#### Directions for this task:
Scan the records below. List lines holding "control".

■ ■ ■ ■ ■

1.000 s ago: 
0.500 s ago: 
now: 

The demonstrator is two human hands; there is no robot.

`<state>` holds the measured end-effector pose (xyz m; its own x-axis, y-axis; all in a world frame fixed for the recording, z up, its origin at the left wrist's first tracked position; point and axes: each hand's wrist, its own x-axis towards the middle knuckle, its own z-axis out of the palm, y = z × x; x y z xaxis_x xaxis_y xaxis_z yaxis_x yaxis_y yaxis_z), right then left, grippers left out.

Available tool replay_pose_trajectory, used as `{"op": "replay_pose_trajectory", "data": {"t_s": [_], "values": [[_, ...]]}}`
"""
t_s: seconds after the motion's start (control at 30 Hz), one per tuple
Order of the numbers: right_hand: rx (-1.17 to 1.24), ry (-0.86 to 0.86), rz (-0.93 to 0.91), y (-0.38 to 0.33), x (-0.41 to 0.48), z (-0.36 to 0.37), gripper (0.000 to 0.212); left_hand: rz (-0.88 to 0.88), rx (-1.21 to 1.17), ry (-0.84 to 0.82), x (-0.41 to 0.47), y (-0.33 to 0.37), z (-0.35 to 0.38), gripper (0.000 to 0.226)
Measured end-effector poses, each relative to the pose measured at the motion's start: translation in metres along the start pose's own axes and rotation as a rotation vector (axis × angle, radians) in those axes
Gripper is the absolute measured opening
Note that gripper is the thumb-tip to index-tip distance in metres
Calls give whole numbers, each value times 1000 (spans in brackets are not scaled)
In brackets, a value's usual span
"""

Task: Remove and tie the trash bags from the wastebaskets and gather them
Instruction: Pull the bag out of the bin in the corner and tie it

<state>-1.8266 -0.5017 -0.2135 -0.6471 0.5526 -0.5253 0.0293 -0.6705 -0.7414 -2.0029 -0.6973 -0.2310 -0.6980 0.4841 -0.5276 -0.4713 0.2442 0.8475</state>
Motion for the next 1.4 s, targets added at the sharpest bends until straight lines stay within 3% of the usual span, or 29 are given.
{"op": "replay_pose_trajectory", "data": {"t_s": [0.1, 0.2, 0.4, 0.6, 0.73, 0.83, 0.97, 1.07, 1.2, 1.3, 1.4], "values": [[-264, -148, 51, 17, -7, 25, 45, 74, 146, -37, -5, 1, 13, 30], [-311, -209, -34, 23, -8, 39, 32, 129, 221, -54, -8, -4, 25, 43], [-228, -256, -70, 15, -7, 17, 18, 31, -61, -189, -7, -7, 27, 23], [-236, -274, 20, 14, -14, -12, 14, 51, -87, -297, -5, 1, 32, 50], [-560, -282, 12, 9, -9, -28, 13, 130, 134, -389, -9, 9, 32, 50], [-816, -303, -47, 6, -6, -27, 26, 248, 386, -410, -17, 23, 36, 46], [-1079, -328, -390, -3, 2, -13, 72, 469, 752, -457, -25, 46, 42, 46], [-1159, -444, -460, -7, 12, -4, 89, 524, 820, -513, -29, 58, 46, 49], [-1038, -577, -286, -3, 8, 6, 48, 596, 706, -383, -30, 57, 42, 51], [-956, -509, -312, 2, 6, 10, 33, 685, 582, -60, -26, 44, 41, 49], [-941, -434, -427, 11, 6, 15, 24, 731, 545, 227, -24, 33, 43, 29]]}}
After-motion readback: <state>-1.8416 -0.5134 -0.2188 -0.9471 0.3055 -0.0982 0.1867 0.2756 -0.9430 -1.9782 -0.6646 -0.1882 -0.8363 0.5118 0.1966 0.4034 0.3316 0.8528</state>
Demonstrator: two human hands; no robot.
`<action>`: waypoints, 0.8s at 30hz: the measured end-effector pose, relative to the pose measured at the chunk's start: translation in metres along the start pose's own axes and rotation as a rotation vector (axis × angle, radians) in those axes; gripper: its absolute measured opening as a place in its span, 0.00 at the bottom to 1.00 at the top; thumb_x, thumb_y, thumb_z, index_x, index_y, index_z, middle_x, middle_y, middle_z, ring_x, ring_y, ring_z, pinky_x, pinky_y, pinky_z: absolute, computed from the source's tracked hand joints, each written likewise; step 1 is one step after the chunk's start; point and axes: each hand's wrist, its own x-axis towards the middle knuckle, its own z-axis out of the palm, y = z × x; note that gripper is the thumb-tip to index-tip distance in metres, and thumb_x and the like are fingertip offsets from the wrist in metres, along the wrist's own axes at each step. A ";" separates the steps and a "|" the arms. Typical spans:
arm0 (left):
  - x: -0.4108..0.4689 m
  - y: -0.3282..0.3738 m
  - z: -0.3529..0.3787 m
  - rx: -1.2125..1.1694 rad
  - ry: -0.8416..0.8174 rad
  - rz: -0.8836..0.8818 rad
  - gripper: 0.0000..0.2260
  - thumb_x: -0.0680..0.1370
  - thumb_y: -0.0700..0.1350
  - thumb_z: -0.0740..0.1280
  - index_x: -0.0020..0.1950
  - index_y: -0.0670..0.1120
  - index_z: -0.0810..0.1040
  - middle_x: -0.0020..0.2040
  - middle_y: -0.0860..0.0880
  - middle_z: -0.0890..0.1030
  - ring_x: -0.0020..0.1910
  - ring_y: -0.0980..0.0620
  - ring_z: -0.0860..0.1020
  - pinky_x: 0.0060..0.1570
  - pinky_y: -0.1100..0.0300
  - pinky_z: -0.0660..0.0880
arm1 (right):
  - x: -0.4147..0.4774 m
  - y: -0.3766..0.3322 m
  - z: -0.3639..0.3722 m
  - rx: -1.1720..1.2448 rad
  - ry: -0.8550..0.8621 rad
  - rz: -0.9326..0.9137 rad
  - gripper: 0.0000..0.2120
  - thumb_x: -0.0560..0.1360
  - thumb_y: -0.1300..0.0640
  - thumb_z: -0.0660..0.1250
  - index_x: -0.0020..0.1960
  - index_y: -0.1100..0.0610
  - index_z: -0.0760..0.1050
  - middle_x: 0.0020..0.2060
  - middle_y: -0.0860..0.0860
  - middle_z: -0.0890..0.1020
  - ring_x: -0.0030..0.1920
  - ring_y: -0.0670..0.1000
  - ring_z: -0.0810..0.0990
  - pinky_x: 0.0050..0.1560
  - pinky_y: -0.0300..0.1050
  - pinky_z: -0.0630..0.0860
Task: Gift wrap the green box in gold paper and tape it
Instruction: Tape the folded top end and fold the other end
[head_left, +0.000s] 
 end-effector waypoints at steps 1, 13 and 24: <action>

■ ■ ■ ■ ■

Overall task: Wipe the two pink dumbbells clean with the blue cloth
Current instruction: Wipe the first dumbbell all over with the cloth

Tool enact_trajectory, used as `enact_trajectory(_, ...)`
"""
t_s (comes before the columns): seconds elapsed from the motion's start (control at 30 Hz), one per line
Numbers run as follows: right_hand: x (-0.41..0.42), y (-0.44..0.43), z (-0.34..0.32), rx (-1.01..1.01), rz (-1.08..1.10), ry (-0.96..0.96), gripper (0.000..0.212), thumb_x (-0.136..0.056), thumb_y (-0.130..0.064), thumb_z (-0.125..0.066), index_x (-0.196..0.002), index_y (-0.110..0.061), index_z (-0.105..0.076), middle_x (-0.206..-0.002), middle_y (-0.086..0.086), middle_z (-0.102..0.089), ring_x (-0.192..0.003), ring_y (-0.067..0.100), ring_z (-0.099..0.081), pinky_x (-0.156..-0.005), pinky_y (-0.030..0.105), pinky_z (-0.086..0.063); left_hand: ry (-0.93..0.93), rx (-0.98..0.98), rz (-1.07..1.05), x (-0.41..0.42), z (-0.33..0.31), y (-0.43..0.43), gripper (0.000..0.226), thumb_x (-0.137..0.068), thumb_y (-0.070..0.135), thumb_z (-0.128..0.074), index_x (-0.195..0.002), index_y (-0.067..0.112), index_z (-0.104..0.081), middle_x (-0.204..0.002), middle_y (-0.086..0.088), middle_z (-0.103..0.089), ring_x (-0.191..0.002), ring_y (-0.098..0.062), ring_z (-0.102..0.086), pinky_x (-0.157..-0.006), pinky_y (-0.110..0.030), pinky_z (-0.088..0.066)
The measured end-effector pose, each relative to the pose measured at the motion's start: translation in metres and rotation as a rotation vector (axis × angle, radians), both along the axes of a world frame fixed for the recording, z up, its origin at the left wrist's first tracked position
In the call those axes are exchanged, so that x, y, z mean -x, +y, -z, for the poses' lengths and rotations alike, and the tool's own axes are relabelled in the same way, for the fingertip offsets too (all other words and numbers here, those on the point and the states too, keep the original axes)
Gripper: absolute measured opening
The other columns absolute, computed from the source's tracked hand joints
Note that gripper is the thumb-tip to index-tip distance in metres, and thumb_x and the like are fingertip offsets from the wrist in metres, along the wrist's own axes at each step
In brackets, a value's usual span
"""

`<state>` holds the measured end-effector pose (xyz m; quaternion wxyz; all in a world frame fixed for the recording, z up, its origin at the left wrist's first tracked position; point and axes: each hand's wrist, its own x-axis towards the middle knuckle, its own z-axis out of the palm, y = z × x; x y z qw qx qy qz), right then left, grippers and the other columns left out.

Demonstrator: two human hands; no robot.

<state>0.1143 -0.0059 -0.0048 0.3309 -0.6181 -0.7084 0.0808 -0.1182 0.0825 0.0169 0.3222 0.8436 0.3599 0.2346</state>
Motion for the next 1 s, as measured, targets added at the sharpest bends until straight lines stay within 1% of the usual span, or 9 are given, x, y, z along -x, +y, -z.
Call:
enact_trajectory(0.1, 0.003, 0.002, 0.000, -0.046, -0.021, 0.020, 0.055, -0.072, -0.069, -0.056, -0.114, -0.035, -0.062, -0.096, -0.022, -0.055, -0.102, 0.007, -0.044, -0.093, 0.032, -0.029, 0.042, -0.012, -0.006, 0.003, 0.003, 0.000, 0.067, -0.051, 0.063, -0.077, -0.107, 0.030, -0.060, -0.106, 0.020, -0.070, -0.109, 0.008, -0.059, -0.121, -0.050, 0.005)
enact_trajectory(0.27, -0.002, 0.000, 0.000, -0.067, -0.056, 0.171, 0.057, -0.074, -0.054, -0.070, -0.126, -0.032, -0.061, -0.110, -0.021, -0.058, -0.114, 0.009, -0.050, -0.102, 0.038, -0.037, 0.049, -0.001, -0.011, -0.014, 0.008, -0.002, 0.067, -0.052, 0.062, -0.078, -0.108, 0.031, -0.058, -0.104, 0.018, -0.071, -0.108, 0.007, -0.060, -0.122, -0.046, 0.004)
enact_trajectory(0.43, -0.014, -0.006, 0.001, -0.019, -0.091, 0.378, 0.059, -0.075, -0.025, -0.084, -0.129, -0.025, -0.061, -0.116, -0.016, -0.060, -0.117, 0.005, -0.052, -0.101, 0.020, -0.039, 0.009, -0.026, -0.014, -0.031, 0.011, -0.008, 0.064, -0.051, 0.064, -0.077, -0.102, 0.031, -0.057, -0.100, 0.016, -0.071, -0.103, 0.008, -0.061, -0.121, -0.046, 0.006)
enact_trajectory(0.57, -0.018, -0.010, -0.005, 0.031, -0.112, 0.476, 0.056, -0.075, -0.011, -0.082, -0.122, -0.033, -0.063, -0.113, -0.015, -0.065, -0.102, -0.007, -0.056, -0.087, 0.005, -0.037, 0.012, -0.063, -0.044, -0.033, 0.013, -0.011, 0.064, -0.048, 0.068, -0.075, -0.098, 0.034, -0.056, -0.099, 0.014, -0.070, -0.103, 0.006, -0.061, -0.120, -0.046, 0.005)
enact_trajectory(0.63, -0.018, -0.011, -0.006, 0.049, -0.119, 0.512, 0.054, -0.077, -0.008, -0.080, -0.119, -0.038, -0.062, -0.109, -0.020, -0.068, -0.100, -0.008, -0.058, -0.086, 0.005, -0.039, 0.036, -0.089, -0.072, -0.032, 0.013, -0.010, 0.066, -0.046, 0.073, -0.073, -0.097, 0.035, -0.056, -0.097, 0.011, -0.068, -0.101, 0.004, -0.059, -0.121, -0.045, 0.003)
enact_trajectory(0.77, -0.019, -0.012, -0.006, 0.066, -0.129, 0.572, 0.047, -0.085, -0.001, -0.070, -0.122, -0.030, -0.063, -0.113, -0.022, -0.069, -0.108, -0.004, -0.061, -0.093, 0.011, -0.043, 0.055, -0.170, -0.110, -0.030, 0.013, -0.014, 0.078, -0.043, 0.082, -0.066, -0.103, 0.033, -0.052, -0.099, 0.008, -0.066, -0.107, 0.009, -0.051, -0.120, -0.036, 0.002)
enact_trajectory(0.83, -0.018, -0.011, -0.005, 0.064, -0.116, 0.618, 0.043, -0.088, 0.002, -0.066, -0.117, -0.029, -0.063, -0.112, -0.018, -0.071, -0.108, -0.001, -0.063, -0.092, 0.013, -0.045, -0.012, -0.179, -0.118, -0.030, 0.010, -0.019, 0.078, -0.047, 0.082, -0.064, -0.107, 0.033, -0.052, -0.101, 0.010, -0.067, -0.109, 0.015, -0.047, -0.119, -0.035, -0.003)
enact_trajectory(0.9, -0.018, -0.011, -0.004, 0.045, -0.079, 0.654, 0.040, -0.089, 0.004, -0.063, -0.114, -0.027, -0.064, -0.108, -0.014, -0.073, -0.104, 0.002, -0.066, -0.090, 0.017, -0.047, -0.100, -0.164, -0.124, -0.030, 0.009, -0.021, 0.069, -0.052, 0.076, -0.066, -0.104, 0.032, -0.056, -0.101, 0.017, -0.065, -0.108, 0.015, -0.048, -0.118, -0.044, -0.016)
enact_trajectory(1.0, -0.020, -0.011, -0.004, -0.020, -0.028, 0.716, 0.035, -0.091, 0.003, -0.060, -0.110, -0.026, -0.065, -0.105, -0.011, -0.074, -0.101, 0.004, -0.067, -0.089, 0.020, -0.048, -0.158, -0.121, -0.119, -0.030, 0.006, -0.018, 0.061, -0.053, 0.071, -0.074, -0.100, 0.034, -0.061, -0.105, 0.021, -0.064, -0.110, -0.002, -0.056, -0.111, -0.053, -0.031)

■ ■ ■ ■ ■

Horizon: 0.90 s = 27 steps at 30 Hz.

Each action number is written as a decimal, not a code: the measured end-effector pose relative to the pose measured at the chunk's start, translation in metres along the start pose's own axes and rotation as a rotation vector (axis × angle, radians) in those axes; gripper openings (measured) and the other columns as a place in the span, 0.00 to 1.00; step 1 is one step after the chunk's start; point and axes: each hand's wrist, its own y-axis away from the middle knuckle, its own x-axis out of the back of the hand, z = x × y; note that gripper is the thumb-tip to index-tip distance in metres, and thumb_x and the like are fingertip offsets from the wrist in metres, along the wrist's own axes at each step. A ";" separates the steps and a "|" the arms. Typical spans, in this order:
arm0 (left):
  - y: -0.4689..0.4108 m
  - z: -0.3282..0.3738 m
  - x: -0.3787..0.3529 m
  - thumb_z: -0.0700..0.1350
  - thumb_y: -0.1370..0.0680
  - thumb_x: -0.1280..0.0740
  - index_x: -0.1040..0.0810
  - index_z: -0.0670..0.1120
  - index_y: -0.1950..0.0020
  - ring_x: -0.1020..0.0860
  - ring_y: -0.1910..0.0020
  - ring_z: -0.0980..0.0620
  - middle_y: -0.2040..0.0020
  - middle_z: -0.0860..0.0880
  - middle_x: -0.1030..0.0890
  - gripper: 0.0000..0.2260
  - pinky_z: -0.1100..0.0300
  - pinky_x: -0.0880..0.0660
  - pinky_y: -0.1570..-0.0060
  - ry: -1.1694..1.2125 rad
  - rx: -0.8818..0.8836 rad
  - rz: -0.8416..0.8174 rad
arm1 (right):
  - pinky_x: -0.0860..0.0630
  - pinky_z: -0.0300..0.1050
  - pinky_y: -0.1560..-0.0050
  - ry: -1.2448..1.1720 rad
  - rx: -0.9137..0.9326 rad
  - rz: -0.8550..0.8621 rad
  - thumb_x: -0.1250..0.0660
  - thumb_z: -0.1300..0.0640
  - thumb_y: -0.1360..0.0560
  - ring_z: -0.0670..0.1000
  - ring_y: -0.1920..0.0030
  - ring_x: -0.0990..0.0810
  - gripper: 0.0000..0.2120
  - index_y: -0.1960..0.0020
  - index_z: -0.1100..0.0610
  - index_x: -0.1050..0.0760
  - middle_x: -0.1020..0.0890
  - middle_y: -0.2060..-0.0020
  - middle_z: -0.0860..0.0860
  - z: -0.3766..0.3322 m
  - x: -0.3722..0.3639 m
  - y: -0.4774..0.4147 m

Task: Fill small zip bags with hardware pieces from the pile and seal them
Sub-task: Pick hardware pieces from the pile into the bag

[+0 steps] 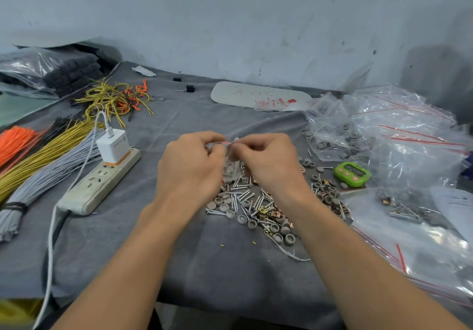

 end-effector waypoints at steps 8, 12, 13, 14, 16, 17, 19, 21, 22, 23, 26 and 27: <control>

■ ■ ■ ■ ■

#### Solution for this exercise:
t_s: seconds after the motion's start (control at 30 Hz), one per tuple
t_s (comes before the columns): seconds elapsed from the motion's start (control at 30 Hz), one per line
 end-effector waypoints at steps 8, 12, 13, 14, 16, 17, 19, 21, 22, 23, 26 and 27: <control>

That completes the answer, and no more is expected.